* [Problem description]: Report the tally of lines featuring the word "things" in the entries below, without anything else.

(Beginning of Entries provided)

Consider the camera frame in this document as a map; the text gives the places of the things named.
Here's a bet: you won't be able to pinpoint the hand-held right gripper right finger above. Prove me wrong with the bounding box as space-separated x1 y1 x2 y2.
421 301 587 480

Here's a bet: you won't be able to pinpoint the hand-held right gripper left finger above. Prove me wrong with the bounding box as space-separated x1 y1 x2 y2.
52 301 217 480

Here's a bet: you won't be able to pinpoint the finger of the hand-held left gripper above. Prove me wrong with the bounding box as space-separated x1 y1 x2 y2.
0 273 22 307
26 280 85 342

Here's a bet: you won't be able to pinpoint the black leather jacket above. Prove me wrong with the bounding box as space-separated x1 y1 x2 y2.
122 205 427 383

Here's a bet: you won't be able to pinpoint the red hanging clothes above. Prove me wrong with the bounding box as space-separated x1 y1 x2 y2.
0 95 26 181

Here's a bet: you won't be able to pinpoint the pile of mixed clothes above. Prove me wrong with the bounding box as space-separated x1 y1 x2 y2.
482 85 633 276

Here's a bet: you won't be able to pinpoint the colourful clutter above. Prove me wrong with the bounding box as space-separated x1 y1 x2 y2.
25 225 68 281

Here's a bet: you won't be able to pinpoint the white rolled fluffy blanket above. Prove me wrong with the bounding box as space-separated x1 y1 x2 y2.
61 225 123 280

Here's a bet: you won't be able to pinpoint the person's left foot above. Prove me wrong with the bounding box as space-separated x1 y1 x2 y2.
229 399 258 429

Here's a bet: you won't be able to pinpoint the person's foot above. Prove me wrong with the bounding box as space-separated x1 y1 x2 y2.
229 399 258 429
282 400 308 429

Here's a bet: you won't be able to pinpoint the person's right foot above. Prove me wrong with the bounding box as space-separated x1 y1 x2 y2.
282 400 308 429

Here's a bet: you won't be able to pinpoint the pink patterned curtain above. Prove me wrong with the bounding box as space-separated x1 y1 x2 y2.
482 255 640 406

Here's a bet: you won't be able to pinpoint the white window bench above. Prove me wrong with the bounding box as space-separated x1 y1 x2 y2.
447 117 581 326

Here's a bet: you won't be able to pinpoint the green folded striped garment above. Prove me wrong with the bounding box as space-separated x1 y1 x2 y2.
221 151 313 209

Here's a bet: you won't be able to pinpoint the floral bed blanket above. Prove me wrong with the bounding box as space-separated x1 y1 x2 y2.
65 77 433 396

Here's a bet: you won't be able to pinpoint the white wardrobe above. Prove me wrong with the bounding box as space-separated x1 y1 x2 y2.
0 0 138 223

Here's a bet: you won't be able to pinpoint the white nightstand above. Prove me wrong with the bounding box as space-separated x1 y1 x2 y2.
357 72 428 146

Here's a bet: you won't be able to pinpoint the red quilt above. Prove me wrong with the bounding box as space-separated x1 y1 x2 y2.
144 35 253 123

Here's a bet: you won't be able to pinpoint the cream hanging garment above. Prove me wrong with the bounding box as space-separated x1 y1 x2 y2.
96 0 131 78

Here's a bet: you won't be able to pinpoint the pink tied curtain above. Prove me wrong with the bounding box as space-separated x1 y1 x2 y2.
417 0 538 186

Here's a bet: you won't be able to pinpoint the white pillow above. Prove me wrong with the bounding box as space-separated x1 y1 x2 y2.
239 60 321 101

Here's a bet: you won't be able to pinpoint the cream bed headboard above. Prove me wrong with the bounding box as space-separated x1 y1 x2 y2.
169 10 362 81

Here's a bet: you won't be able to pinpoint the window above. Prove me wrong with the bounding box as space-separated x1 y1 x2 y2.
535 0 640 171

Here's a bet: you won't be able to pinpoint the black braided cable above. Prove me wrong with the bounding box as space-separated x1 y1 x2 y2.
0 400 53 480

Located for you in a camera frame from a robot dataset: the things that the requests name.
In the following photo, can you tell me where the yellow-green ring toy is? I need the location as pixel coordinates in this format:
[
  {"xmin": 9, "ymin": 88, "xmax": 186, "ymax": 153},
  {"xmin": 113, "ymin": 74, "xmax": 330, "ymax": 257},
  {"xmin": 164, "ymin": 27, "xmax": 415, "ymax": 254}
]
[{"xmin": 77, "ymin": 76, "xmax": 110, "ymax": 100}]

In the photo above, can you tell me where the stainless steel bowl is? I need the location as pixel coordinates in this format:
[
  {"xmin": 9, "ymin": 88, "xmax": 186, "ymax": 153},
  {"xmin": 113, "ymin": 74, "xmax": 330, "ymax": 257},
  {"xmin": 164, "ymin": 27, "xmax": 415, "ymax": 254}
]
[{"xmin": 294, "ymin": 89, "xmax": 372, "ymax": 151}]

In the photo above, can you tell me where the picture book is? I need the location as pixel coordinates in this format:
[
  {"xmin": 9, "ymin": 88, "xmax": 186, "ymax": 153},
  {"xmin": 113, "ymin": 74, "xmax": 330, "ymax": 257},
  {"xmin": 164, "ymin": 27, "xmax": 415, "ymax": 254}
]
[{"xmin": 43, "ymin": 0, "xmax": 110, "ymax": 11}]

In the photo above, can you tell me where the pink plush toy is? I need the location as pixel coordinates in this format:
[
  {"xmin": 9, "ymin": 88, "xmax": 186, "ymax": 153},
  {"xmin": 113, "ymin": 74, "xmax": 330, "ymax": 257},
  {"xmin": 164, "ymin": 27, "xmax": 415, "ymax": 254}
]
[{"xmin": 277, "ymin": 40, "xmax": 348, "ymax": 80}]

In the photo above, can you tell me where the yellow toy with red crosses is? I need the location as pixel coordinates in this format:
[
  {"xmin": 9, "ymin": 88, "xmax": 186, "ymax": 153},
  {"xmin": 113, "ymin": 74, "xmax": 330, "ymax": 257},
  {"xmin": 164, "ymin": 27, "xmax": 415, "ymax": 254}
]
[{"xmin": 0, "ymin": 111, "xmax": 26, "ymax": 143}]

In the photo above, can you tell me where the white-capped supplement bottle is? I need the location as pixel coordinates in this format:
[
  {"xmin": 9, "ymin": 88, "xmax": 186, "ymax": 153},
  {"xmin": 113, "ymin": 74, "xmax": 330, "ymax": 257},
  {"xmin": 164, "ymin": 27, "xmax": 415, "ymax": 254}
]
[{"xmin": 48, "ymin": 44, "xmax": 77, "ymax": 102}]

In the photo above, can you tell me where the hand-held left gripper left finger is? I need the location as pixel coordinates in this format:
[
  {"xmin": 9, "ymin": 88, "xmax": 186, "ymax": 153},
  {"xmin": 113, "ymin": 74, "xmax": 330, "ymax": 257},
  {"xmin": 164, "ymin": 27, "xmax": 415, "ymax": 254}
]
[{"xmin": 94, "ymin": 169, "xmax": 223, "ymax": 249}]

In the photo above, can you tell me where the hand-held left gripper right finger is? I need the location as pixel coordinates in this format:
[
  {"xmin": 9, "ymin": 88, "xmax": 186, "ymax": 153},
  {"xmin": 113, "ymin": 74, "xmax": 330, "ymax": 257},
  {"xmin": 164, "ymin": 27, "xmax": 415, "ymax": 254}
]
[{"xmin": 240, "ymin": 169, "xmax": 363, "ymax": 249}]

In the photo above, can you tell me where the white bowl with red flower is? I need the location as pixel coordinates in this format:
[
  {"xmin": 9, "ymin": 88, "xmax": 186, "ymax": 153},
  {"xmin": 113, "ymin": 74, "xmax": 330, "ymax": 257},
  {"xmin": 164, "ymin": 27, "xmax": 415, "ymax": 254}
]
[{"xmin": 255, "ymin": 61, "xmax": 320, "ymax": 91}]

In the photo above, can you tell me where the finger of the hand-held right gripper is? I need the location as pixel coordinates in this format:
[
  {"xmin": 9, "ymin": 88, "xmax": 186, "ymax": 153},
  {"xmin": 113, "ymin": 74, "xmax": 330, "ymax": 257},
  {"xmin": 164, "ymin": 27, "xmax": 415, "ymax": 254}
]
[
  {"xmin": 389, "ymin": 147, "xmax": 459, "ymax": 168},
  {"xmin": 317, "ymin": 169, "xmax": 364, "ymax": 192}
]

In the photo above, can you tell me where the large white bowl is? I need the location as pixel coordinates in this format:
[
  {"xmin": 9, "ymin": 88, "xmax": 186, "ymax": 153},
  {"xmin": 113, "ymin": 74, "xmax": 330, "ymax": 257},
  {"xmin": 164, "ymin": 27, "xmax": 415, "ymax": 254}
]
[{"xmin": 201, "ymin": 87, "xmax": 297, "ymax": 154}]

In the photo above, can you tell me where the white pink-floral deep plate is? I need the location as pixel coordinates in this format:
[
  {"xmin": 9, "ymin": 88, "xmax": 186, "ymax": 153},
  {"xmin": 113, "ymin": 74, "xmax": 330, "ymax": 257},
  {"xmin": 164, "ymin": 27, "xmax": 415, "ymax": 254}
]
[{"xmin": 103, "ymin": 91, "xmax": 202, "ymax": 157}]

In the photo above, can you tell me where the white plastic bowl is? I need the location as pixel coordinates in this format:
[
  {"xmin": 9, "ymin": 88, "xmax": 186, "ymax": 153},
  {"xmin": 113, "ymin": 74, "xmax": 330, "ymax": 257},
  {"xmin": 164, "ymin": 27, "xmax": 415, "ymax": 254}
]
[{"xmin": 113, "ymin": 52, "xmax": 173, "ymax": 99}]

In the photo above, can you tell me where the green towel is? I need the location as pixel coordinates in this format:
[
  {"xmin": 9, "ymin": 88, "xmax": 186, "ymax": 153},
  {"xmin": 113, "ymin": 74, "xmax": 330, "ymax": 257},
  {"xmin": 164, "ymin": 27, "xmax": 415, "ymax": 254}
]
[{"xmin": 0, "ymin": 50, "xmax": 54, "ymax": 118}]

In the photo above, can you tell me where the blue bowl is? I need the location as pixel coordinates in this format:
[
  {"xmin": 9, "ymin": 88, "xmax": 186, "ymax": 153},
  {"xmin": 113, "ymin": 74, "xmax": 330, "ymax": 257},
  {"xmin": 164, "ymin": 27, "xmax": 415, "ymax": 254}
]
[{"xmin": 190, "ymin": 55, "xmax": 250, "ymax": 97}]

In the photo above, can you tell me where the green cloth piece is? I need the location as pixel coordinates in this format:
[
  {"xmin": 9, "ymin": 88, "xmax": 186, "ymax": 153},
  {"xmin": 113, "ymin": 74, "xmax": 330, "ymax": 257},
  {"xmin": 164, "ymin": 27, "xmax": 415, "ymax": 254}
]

(End of Entries provided)

* [Completed exercise]: 2